Many cities around the country have book discussion groups, but Weber Reads is unlike most of those, according to volunteer coordinator Margaret Rostkowski.
For one thing, she says, Ogden is the ideal city because it is small enough that a lot of people know each other, yet large enough to have resources such as Weber State University.
But perhaps the element that sets Weber Reads apart the most is the fact that organizers never choose just one book.
"It is not just one book. It is a text in multiple formats," said Kathryn MacKay, a Weber State University history professor and project director for the Weber Reads community reading project.
The book chosen as the basis for the WSU lecture series set to begin Wednesday is "Founding America, Documents From the Revolution to the Bill of Rights," with notes by Jack Rakove.
But there are more than 20 additional books included on the suggested-reading list, ranging from graphic novels and children's books to texts also available in Spanish.
MacKay explained that the initial book was chosen because it was inexpensive -- at $10 for a paperback copy -- and "It pulls together a really good collection of documents."
The board also believed that learning about the Founding Fathers and the Constitution would be especially appealing to the community during an important election year.
"It seemed like the right time to take a deliberate look at the founding documents," MacKay said.
Besides compiling a list of books for all ages and reading levels, Weber Reads has several other facets. Volunteers and library workers put together packets of curriculum wrapped in an American flag and distributed them to area schools, Weber State hosts a lecture series including a readers theater, and the Weber County Library brings families and children into the discussions with games and age-appropriate activities.
This is the first year the library has sent guest lecturers into the schools to draw even more students into what Weber Reads organizers hope will become a growing community dialogue.
To facilitate further interaction, the library and its branches are opening their buildings to any book clubs that would like to meet and discuss books on the reading list.
Weber County Library director Lynnda Wangsgard said that meeting rooms will be provided free of charge, and discussion leaders are available to those who wish to have them. The library will even provide refreshments.

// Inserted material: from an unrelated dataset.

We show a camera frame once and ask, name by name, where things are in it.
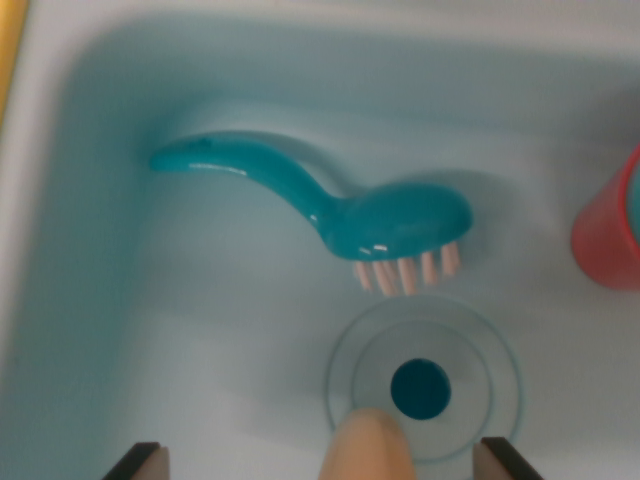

"We want people to be thinking about the principles that underpin our government, because it is an election year," Wangsgard said. "We will be trying to give them a better vision of what things were like back then, to give them a benchmark to measure candidates by."
Rostkowski says, "Even if we have small groups -- that is wonderful."
Rostkowski, who has been working with MacKay since Weber Reads' inception five years ago, explained that besides promoting literacy, Weber Reads seeks to bring people in the community together to talk in an environment where all opinions are valued.
"Right now, that is fairly rare," she added.
The group also works to disseminate important information in a way that is accessible to all.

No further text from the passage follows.